Benefits of Spot VMs
Spot VMs and preemptible VMs share many benefits, including the following:
- Lower pricing than standard Compute Engine VMs.
- Useful for stateless, fault-tolerant workloads that are resilient to the ephemeral nature of these VMs.
- Works with the cluster autoscaler and node auto-provisioning.
In contrast to preemptible VMs, which expire after 24 hours, Spot VMs have no expiration time. Spot VMs are only terminated when Compute Engine needs the resources elsewhere.
How Spot VMs work in GKE
When you create a cluster or node pool with Spot VMs, GKE creates underlying Compute Engine Spot VMs that behave like a managed instance group (MIG). Nodes that use Spot VMs behave like standard GKE nodes, but with no guarantee of availability. When the resources used by Spot VMs are required to run standard VMs, Compute Engine terminates those Spot VMs to use the resources elsewhere.
Termination and graceful shutdown of Spot VMs
When Compute Engine needs to reclaim the resources used by Spot VMs, a termination notice is sent to GKE. Spot VMs terminate 30 seconds after receiving a termination notice.
By default, clusters use graceful node shutdown.
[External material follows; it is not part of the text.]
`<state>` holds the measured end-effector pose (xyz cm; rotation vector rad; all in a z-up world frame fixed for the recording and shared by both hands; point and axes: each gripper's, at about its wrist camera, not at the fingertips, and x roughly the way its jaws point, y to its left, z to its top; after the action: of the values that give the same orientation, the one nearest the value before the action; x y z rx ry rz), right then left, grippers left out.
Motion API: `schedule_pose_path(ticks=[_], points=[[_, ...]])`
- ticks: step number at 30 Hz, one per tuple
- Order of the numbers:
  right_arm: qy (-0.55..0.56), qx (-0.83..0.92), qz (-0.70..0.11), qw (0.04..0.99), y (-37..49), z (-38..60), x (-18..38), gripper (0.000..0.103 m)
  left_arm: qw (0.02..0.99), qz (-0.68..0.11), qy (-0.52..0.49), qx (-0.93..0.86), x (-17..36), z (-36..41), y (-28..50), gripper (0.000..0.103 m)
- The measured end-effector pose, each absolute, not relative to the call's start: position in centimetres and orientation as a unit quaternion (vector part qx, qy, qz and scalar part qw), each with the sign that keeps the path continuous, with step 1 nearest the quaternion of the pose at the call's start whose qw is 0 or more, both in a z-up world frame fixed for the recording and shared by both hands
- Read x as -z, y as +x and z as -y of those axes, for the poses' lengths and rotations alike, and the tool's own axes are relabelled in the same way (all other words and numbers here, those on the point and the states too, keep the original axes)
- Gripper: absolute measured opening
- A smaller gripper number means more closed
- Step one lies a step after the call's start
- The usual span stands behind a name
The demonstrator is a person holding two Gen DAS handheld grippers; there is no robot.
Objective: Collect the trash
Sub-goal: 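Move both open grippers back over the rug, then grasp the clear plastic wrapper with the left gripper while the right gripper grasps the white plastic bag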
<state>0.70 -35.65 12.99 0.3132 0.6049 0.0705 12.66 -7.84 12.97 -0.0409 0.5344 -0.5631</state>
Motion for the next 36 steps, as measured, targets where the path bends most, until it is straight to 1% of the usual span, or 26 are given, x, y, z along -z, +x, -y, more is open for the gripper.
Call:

The kubelet notices the termination notice and gracefully terminates Pods that are running on the node. If the Pods are part of a managed workload, such as a Deployment, the controller creates and schedules new Pods to replace the terminated Pods.
On a best-effort basis, the kubelet grants a graceful termination period of 15
seconds for non-system Pods, after which system Pods (with the
system-cluster-critical
or system-node-critical
priorityClasses) have 15
seconds to gracefully terminate. During graceful node termination, the kubelet
updates the status of the Pods and assigns a Failed
phase and a Terminated
reason to the terminated Pods.
The VM shuts down 30 seconds after the termination notice is sent even if you
specify a value greater than 15 seconds in the terminationGracePeriodSeconds
field of your Pod manifest.
When the number of terminated Pods reaches a threshold of 1000 for clusters with fewer than 100 nodes or 5000 for clusters with 100 nodes or more, garbage collection cleans up the Pods.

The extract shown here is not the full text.